What the task requires ->
Look through the records below for the line with "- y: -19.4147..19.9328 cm". Return that line and each one after it up to and including the line with "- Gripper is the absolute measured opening", exactly.

Task inputs ->
++++++++++++++++++++

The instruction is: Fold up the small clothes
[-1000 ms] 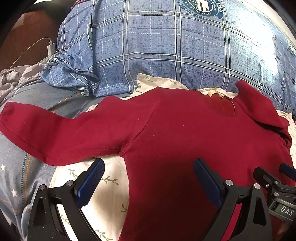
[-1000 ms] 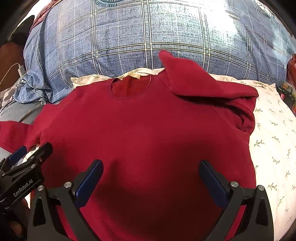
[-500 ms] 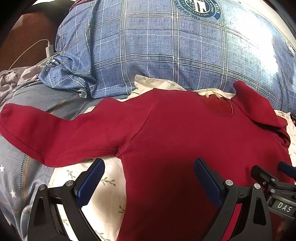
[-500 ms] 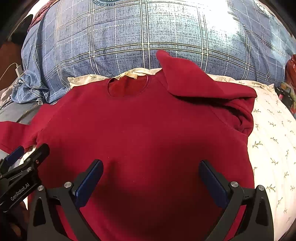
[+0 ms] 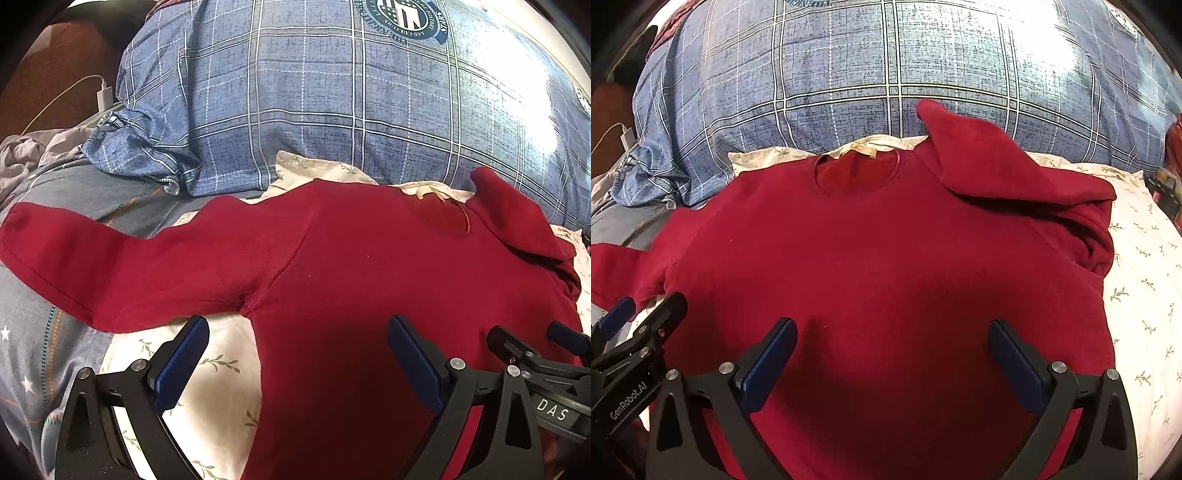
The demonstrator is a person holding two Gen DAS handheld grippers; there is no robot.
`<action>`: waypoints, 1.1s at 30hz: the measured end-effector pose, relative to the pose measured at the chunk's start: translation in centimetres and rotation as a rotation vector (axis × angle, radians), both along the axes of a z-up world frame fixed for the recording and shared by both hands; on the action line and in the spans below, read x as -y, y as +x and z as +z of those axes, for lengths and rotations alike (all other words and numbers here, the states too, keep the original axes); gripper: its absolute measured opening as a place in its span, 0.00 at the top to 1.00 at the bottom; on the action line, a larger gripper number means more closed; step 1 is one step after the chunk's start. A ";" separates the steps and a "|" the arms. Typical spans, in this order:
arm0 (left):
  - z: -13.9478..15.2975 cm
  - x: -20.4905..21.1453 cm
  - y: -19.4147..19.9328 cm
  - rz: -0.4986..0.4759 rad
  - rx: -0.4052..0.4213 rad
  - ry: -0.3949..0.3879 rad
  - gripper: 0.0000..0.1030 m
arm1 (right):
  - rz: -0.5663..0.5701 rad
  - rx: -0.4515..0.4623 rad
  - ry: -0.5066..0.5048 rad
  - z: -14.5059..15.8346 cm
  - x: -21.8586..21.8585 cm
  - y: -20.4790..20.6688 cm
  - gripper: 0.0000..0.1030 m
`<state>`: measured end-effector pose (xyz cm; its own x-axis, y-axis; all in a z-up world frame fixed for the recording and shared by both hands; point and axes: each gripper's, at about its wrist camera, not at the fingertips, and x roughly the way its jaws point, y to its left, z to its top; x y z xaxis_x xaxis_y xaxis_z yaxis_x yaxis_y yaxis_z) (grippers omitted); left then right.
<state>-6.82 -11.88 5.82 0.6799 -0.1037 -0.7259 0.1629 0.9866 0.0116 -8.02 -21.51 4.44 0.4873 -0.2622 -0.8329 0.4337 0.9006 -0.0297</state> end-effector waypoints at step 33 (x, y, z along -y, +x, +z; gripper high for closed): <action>-0.1 -0.7 0.5 0.027 -0.001 0.002 0.06 | -0.060 -0.005 -0.043 -1.5 0.5 1.5 0.00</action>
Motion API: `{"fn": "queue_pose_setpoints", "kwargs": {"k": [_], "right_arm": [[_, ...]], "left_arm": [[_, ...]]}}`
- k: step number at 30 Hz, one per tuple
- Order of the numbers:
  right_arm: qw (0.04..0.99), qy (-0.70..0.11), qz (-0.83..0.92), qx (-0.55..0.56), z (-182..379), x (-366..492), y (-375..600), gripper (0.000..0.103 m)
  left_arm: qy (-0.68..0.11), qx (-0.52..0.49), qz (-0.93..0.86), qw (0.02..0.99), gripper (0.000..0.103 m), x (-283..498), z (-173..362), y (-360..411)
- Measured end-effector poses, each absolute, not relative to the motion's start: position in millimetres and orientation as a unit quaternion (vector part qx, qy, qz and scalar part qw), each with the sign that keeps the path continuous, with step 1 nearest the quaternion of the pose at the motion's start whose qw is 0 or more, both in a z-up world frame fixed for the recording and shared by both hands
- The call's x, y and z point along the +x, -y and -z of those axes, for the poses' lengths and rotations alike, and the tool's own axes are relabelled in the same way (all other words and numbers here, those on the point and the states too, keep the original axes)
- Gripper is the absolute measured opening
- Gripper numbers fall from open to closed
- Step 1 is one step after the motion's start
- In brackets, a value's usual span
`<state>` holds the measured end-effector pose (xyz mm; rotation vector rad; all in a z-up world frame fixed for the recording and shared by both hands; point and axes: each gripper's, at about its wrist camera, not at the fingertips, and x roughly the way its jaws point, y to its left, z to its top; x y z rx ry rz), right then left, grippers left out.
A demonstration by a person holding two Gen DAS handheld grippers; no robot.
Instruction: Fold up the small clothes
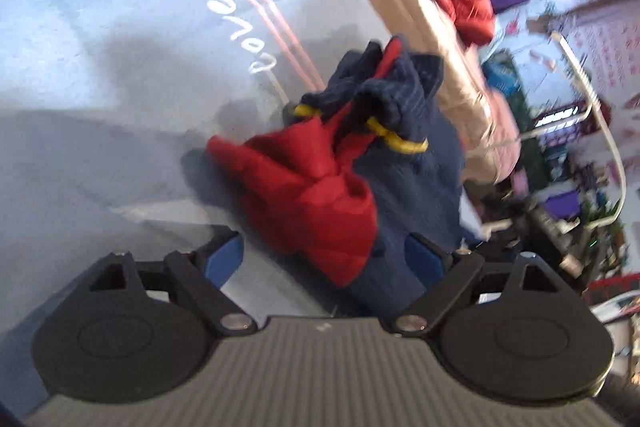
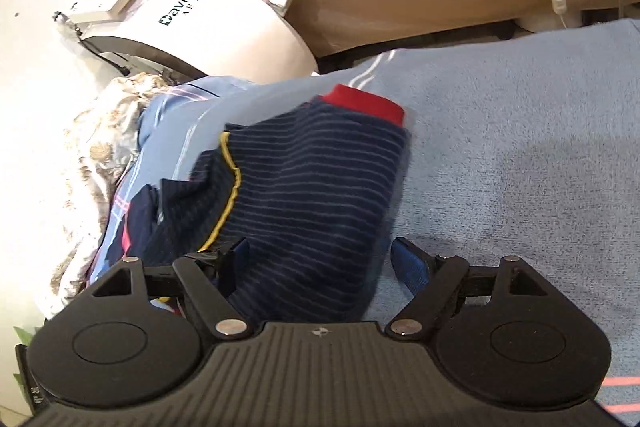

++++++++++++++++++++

The completed task ->
  - y: -19.4147..19.9328 cm
  - rz: -0.4986..0.4759 rad
  - rx: -0.4052..0.4213 rad
  - ry: -0.3949..0.3879 rad
  - gripper: 0.0000..0.1030 m
arm1 (right):
  - rz: -0.5663..0.5701 rad
  - rx: -0.4515..0.4623 rad
  - ry: -0.5066..0.5048 rad
  - z: -14.5059..15.8346 cm
  - x: -21.8586..21.8585 cm
  - y: -20.4790..20.6688 cm
  - gripper: 0.0000..0.1030 m
`<state>`: measured end-effector pose (xyz cm; its own x-axis, y-axis; all in a z-up world frame fixed for the recording and shared by both hands; point and axes: each gripper's, at about its wrist camera, not at the fingertips, and x roughly the way its jaws point, y to its left, z to its top; x y z xaxis_x xaxis_y xaxis_z yaxis_x yaxis_y yaxis_z) (grippers omitted); left then right.
<state>-6.82 -11.88 5.82 0.6799 -0.1037 -0.7259 0.1629 0.9866 0.0116 -8.02 -21.51 4.44 0.4873 -0.2622 -0.8329 0.4337 0.9006 -0.0297</state> end-effector waypoints at step 33 (x, y, z along -y, +x, +z; gripper high for closed): <action>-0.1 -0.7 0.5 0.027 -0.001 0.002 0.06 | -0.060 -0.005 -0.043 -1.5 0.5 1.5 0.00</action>
Motion API: `{"fn": "queue_pose_setpoints", "kwargs": {"k": [_], "right_arm": [[_, ...]], "left_arm": [[_, ...]]}}`
- k: step number at 30 Hz, one per tuple
- Order of the numbers:
  right_arm: qw (0.04..0.99), qy (-0.70..0.11), qz (-0.83..0.92), qx (-0.55..0.56), z (-182..379), x (-366..492), y (-375..600), gripper (0.000..0.103 m)
  left_arm: qy (-0.68..0.11), qx (-0.52..0.49), qz (-0.93..0.86), qw (0.02..0.99), gripper (0.000..0.103 m), x (-283..498), z (-173..362), y (-360..411)
- Measured end-effector poses, each absolute, not relative to the motion's start: position in millimetres and orientation as a unit quaternion (vector part qx, qy, qz and scalar part qw), each with the sign that keeps the path continuous, with step 1 nearest the quaternion of the pose at the motion's start whose qw is 0 or more, both in a z-up world frame fixed for the recording and shared by both hands
- The call's x, y and z point along the +x, -y and -z of those axes, for the poses' lengths and rotations alike, and the tool's own axes are relabelled in the same way (all other words and numbers here, those on the point and the states too, keep the original axes)
- Gripper is the absolute measured opening

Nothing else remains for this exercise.